Se em setembro se debruçou sobre a Lei da Nacionalidade, desta vez o militante n.º 70 do Chega tem novas preocupações, mas mantém o mesmo tipo de linguagem anti-imigração. Na moção que entrega no III Congresso do Chega, Nélson Dias da Silva diz que “há uma Odemira no centro de cada cidade portuguesa e à vista de todos” e refere também “centenas e centenas de lojas de bugigangas e comércio étnico, que servem de fachada a redes de imigração ilegal e tráfico humano.” Nélson Dias da Silva acrescenta que “só na baixa de Lisboa contavam-se 97 lojas de souvenirs detidas por indivíduos do Bangladesh.

O militante do Chega “é contra o desmantelamento do SEF”, já que “Portugal é o único país em que um serviço de fronteiras passará a ser um serviço de asilo”. Nélson Dias da Silva acrescenta ainda que “o SEF é um instrumento fundamental na defesa da integridade territorial e segurança interna”, daí que não aceite que se transforme “candidamente num mero serviço administrativo de distribuição de vistos.” A mesma moção propõe ainda “uma comissão de inquérito parlamentar à conduta do Ministro da Administração Interna e também um referendo às “atuais políticas migratórias”.

Nélson Dias da Silva diz ainda que “a atribuição indiscriminada de nacionalidade portuguesa sem critérios, e até de forma fraudulenta, a indivíduos oriundos do Paquistão, Índia ou Bangladesh, levará inevitavelmente que haja represálias contra os verdadeiros portugueses.”

Votação da moção: APROVADA

Sete corridas de toiros na RTP

Há várias moções a defenderem o mundo rural e as touradas.
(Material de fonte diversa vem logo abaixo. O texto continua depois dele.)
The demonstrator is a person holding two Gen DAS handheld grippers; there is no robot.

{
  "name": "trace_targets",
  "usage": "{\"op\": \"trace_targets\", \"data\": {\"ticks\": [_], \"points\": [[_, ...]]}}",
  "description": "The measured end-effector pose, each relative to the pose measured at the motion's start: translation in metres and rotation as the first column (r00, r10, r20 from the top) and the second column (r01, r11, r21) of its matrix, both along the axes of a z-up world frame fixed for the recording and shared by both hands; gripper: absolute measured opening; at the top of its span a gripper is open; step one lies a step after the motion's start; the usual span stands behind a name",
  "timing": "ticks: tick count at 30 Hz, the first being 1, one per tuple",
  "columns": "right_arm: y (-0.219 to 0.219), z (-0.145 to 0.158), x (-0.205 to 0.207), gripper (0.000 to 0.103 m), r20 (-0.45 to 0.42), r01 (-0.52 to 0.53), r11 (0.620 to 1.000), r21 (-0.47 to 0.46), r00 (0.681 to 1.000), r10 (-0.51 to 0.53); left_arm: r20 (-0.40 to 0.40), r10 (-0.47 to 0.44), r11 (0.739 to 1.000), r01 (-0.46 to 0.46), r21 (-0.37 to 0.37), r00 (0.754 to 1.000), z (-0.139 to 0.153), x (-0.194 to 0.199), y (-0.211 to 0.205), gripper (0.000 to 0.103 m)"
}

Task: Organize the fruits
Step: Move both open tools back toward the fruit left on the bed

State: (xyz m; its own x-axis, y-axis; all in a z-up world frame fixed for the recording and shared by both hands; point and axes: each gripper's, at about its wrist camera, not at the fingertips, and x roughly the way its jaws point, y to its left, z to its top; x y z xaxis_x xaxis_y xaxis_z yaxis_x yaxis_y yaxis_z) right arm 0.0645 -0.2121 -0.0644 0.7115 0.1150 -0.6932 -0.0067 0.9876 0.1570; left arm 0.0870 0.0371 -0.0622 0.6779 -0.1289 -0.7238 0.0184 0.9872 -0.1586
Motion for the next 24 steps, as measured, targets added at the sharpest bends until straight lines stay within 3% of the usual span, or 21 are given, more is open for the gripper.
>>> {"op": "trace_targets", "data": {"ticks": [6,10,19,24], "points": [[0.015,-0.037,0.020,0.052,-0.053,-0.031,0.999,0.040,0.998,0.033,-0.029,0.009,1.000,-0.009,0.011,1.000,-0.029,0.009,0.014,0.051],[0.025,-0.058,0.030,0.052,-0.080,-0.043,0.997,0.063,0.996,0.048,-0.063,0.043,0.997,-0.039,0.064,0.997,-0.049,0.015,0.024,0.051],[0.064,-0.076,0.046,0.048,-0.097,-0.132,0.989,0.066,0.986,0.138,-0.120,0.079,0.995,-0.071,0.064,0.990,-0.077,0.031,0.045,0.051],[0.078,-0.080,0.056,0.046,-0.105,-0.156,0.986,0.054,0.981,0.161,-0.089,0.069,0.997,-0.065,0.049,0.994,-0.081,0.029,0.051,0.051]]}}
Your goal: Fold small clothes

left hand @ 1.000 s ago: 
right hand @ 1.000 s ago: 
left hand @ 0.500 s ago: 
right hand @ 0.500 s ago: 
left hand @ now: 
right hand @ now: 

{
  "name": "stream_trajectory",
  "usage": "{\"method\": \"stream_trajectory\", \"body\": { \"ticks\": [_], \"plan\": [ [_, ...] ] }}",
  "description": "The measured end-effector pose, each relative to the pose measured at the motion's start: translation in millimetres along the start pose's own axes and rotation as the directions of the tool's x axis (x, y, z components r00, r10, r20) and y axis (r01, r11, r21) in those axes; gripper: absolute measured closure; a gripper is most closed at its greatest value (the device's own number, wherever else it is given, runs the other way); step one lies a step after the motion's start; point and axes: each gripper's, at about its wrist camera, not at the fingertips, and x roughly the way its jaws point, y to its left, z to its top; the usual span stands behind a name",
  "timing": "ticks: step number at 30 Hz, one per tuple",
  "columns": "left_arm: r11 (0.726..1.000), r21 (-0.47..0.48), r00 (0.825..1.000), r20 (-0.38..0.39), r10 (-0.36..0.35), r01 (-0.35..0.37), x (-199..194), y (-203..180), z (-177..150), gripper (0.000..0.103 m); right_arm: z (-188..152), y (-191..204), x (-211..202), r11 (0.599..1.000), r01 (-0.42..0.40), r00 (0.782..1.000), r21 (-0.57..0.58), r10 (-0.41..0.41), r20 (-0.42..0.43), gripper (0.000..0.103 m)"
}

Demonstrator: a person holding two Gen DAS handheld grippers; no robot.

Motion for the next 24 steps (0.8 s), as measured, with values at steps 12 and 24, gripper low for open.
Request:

O dirigente nacional do Chega Pedro Frazão avança mesmo com propostas concretas para salvar a tauromaquia. Entre as medidas estruturais, Frazão prevê que a RTP seja obrigada a transmitir “pelo menos 7 corridas de touros anuais” ao abrigo do contrato de concessão de serviço público. Paralelamente a isto, o militante do Chega defende ainda a “criação de um programa sobre tauromaquia na rádio pública (Antena1) e regresso de um programa de tauromaquia à RTP2”.

Para o imediato há também outras propostas no setor, como por exemplo a “criação de um plano de contingência” para permitir o regresso dos espectáculos taurinos no imediato. Nessas propostas estão a sugestão de uma “lotação de 50% em todas as praças”, o “cancelamento da realização obrigatória de testes aos forcados”, emitir “cinco espetáculos tauromáticos em 2021 na RTP” e a “descida do IVA dos espetáculos tauromáquicos para 6%.